## Description of the task:
Only one span of the listing below is wanted: the lines from the one with "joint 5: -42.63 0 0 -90" through the one with "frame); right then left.", reproduced exactly, both ends kept.

[Start of section]

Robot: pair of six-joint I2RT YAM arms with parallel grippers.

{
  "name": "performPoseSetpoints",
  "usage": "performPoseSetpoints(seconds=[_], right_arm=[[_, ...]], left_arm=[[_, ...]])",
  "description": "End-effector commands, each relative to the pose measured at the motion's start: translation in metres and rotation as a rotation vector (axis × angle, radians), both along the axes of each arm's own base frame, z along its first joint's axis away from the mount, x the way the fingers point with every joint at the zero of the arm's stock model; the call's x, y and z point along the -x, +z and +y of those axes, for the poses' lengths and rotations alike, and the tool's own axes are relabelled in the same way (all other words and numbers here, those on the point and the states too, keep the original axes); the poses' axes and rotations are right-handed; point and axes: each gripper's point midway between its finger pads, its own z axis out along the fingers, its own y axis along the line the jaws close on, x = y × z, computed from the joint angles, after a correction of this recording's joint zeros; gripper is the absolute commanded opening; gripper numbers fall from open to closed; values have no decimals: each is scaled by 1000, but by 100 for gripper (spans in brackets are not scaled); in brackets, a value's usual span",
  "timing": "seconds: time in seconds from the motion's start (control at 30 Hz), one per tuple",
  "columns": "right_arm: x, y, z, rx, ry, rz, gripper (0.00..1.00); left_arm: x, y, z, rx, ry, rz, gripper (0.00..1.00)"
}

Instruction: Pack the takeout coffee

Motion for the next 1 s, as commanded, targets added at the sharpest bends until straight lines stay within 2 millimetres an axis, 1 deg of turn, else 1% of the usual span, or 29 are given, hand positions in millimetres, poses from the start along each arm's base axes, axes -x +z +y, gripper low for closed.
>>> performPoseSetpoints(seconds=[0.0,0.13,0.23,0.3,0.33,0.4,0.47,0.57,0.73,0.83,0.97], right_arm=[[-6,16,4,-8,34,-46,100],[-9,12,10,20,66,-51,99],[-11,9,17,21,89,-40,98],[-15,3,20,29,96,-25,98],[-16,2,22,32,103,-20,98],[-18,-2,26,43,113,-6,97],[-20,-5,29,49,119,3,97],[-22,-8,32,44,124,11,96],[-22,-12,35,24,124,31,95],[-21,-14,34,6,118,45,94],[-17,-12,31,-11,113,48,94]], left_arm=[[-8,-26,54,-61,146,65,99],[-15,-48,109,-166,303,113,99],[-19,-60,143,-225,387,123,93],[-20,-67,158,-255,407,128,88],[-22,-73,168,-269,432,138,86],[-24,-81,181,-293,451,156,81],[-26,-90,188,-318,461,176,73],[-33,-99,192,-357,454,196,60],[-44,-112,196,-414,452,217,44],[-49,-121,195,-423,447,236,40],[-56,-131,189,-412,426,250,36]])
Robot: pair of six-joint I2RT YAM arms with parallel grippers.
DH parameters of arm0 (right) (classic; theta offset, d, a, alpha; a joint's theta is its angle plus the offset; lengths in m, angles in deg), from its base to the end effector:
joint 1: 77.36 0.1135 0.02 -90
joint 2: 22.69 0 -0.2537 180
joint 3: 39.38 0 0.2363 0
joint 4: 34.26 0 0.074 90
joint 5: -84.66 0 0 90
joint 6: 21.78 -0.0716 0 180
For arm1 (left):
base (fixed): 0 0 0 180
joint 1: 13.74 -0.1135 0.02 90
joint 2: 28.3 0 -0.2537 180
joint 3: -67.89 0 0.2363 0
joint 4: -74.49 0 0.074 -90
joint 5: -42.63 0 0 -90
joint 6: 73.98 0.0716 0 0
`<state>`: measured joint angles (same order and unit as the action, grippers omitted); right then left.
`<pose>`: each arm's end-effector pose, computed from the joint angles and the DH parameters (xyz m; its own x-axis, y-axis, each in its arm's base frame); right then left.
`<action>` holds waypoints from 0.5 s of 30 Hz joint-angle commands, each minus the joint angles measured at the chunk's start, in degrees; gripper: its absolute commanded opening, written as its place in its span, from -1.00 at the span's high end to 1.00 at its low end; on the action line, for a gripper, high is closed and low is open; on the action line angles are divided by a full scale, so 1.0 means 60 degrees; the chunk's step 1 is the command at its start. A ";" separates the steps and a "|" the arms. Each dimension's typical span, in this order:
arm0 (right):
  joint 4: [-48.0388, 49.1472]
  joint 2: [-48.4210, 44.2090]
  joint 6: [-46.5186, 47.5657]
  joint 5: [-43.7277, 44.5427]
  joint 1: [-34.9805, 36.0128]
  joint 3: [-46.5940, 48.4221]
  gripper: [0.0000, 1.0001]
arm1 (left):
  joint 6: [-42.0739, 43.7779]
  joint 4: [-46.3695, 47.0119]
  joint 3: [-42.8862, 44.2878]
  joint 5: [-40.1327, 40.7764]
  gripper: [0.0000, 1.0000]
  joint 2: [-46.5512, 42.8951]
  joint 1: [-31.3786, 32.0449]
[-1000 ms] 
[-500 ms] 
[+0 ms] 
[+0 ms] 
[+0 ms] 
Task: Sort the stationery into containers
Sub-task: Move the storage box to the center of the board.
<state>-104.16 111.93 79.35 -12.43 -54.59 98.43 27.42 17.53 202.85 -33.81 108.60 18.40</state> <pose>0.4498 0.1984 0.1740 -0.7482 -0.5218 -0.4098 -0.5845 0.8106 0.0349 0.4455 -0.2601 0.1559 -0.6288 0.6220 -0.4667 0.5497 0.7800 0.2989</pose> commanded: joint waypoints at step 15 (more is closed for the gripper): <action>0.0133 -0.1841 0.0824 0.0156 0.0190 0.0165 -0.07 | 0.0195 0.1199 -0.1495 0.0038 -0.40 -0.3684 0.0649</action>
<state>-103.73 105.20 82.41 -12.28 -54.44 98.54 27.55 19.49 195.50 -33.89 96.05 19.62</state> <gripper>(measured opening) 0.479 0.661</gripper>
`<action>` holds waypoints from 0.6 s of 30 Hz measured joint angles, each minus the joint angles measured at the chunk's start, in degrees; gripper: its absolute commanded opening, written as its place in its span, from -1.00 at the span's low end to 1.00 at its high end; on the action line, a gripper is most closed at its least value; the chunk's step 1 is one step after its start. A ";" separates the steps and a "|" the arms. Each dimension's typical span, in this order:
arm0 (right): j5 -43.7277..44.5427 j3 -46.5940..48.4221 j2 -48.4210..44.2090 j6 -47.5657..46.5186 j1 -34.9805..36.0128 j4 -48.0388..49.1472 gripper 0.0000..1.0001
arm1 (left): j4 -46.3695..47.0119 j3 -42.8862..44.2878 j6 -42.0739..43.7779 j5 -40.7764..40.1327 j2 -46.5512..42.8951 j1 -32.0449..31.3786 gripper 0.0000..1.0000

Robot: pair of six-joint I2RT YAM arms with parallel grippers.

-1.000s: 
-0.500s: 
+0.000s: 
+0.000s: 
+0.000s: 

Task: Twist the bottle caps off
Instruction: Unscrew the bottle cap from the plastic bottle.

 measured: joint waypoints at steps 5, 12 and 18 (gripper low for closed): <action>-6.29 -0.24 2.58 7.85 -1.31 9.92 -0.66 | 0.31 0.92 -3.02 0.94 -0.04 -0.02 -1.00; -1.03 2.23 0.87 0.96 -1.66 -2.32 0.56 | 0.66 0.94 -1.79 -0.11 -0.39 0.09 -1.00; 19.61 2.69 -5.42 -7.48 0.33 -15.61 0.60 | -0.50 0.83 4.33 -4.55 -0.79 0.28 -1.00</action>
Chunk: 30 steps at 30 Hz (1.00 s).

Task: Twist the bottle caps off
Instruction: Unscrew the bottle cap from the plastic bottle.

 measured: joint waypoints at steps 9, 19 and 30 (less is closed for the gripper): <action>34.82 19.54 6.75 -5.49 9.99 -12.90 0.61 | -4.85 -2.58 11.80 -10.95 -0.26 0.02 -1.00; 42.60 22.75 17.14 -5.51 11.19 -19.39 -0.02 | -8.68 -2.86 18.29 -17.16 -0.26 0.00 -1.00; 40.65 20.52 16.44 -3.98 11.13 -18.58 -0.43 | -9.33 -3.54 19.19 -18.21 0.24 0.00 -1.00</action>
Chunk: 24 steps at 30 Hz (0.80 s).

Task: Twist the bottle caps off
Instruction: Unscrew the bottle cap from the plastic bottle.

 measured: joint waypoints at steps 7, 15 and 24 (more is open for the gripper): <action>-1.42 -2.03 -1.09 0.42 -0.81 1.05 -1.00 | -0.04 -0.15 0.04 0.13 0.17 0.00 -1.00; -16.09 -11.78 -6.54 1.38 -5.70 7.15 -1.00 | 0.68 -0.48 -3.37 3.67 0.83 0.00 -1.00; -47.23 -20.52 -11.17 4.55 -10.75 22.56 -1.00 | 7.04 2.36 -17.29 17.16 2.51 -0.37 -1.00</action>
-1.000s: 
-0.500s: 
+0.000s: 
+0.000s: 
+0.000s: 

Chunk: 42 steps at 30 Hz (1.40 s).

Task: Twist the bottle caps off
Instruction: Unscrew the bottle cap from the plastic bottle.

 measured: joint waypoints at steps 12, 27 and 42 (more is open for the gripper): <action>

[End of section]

## Result below:
joint 5: -42.63 0 0 -90
joint 6: 73.98 0.0716 0 0
`<state>`: measured joint angles (same order and unit as the action, grippers omitted); right then left.
`<pose>`: each arm's end-effector pose, computed from the joint angles and the DH parameters (xyz m; its own x-axis, y-axis, each in its arm's base frame); right then left.

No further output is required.